BEIJING—Sounding the latest alarm about slowing economic growth in China, Mercedes-Benz on Friday said luxury-car sales gains slowed in what has been its fast-growing major market.

The sales environment for Daimler AG's luxury car brand Mercedes-Benz is turning "a bit more challenging" in China, as sales growth slowed over the summer, a senior Mercedes executive said.

The news adds to worries China, India, Brazil and other emerging markets that helped lift the global economy out of its most recent recession could now sputter. On Thursday, a gauge of Chinese manufacturing sentiment pointed to a third straight month of decline in the country's manufacturing activity.

Mercedes, like U.S. exporters including Boeing Co., Caterpillar Inc., and Cargill Inc., strongly benefited from Chinese demand in the last two years. Now, efforts by China to slow its economy and curb inflation are showing up in everything from raw materials prices to consumer electronics. FedEx Corp. this week cut its outlook, citing reduced cargo traffic on slowing global demand for consumer gadgets. Costs for such goods have been rising as Chinese manufacturers look to offset rising labor and component costs.

Luxury car sales have defied a marked slowdown in the growth rate of China's overall auto market this year and have been soaring. Sales at Mercedes-Benz's China unit grew nearly 60% during the first half of this year. The country already is the single biggest market for Mercedes top-of-the-line S-Class cars.

But sales gains slowed in July and August, said Klaus Maier, head of Mercedes-Benz in China, in an interview Friday. For the first eight months of the year, Mercedes-Benz sales in China totaled 123,590, up 41% from a year earlier, he said. The company didn't release specific Mercedes-Benz sales-growth figures in China for July or August.

Mercedes-Benz's sales figures for China don't include cars sold in Hong Kong but do reflect sales of small cars from Smart, another Daimler car brand.

Mr. Maier said that, despite the easing growth rate, it was still difficult to determine whether China's luxury car market is shifting into lower gear.

July and August are "always slow sales months in China," and the company needs to see what happens to its China sales in September before it could effectively figure out "where the market is going for the rest of the year," he said.

There have been signs elsewhere that Asia's affluent aren't losing their taste for luxury goods. Compagnie Financiere Richemont SA, the Swiss-based maker of Cartier jewelry and Piaget watches, said its April-to-August sales in China rose 46% from a year ago. Italian fashion house Prada SpA this week said its sales in Asia excluding Japan jumped 35%, adding it hasn't seen decreasing orders for its goods.

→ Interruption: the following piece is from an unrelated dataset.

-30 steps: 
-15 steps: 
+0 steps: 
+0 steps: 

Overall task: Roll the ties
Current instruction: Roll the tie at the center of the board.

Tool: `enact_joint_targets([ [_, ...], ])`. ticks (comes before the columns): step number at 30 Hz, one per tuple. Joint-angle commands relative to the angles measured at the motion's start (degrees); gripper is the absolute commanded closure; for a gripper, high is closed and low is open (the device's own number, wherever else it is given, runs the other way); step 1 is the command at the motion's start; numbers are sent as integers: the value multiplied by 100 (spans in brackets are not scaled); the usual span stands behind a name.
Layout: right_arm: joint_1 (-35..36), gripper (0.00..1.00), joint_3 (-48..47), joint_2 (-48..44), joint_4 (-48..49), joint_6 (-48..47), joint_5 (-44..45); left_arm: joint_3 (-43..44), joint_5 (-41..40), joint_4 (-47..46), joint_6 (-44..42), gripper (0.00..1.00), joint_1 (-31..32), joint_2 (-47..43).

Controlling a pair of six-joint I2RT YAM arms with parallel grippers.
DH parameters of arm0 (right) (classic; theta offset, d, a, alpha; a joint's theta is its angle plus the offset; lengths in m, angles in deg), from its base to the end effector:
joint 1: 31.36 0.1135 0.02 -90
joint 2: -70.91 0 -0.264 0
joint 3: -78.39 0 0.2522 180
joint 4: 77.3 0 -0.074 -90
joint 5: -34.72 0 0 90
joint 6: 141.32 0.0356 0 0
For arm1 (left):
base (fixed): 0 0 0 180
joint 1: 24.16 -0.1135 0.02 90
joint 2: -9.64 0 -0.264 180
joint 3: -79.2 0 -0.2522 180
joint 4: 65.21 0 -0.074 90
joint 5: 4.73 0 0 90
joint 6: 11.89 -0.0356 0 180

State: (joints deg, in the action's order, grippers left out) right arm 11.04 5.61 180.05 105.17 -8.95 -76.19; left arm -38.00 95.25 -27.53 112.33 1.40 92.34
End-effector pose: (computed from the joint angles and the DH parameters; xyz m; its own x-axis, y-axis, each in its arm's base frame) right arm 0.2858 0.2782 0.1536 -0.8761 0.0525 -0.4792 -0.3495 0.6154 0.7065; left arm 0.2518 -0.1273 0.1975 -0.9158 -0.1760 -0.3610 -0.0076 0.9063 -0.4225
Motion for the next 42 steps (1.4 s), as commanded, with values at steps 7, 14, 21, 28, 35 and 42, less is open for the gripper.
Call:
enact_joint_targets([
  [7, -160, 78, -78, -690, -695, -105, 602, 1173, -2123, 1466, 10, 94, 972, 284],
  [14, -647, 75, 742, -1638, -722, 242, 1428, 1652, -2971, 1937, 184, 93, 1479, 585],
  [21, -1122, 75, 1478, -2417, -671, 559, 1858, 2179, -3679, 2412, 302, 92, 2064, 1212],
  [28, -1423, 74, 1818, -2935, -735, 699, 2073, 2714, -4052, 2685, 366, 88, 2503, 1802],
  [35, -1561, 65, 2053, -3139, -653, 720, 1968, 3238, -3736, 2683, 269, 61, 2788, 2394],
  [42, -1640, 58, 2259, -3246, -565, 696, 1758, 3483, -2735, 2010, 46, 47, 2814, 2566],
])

According to Mercedes-Benz, cars imported from Germany account for nearly 70% of the overall number of cars Mercedes-Benz sells in China. The company sold a total of 147,670 cars last year.

The slowdown, Mr. Maier said, was somewhat expected after a huge first half for the upscale brand. And sales are "still great" given the overall market slowdown this year, he said. China's broader auto market has slowed in part due to sluggish sales of affordable micro-vans and other small cars, thanks to a cancellation of government incentives, among other reasons.

Some industry insiders and analysts say the overall auto market in China—which has been the world's largest since 2009—is expected to grow around 5% this year from a year earlier after surging about 30% in 2010 to 18 million vehicles.